◆ WHAT TO PRODUCE
In the material below, some lines carry "camera". Copy each such line.

◆ RECORDS PROVIDED
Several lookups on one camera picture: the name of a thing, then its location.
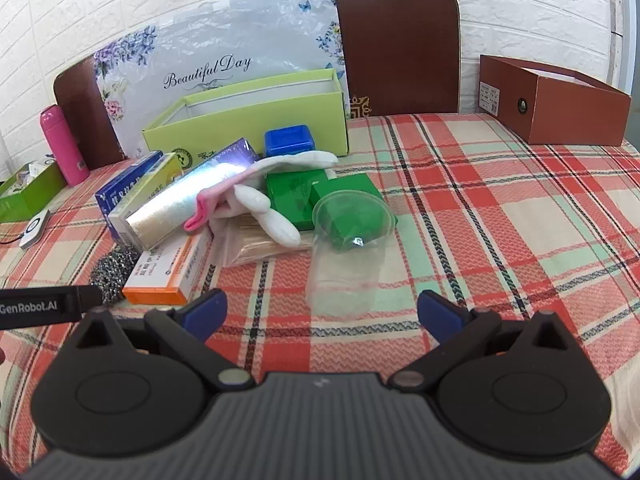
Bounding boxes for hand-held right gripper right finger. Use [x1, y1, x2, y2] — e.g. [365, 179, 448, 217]
[388, 290, 580, 392]

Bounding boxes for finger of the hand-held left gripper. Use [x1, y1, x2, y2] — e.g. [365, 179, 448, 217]
[75, 285, 104, 323]

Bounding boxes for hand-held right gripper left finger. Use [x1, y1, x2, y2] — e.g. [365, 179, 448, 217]
[62, 288, 257, 392]

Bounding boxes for clear plastic cup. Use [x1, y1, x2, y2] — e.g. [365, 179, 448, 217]
[306, 191, 393, 317]

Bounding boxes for shiny metallic carton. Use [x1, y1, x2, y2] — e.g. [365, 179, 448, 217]
[125, 137, 261, 252]

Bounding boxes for white gloves with pink cuffs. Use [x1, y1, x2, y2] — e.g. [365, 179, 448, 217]
[184, 151, 340, 248]

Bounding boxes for blue and white carton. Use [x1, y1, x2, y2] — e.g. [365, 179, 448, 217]
[95, 150, 166, 221]

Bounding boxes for yellow-green carton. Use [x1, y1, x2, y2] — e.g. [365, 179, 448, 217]
[107, 152, 186, 241]

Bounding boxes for blue square container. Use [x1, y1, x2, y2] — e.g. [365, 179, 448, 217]
[264, 125, 316, 158]

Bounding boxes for yellow-green cardboard box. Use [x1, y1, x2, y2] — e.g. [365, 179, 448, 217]
[141, 67, 349, 168]

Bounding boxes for steel wool scrubber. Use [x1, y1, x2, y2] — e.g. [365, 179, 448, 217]
[90, 245, 143, 306]

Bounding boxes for orange and white carton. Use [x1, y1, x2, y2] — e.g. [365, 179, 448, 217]
[121, 234, 213, 306]

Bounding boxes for bag of cotton swabs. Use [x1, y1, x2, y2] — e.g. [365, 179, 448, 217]
[220, 215, 321, 268]

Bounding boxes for white flat device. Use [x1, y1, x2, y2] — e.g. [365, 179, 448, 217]
[19, 208, 52, 250]

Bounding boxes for plaid bed sheet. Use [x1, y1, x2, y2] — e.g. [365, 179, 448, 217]
[0, 112, 640, 480]

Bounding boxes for small green open box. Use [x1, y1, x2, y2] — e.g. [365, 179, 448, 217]
[0, 160, 68, 223]

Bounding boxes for pink thermos bottle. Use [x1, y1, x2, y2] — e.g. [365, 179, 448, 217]
[40, 104, 91, 187]

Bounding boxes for brown shoebox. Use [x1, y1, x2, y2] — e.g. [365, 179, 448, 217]
[477, 54, 633, 147]

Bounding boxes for floral plastic bag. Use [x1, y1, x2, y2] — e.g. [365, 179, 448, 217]
[92, 0, 348, 158]

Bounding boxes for brown headboard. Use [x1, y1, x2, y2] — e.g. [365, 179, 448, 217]
[52, 0, 461, 171]

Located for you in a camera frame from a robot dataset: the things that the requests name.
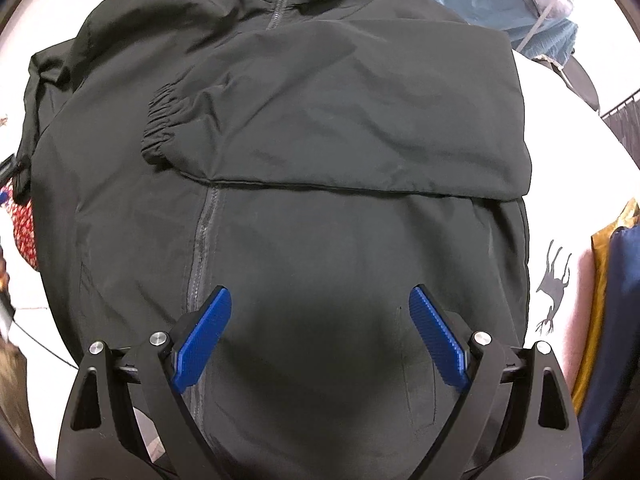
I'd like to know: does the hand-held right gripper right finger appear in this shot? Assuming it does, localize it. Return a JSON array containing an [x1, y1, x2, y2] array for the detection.
[[409, 285, 585, 480]]

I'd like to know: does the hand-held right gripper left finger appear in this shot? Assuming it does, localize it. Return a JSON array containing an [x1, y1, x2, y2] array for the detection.
[[55, 285, 234, 480]]

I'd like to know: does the black round stool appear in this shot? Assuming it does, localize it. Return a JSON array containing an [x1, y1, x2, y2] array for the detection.
[[562, 52, 601, 111]]

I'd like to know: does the black zip jacket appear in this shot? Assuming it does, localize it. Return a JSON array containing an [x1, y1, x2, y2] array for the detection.
[[15, 0, 533, 480]]

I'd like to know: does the pink polka dot bed sheet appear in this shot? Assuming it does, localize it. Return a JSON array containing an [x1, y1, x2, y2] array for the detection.
[[0, 0, 640, 480]]

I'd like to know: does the black wire cart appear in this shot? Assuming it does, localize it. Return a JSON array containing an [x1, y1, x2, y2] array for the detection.
[[600, 87, 640, 133]]

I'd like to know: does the red floral garment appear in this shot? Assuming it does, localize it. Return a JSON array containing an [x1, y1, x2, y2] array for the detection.
[[0, 185, 41, 273]]

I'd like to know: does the navy blue garment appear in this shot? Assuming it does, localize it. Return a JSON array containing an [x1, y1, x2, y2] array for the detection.
[[570, 197, 640, 461]]

◆ SOLVED PROBLEM
Several lookups on one camera picture: the name of a thing, then its location.
Located for you in a camera frame from a robot dataset: the things that the requests name.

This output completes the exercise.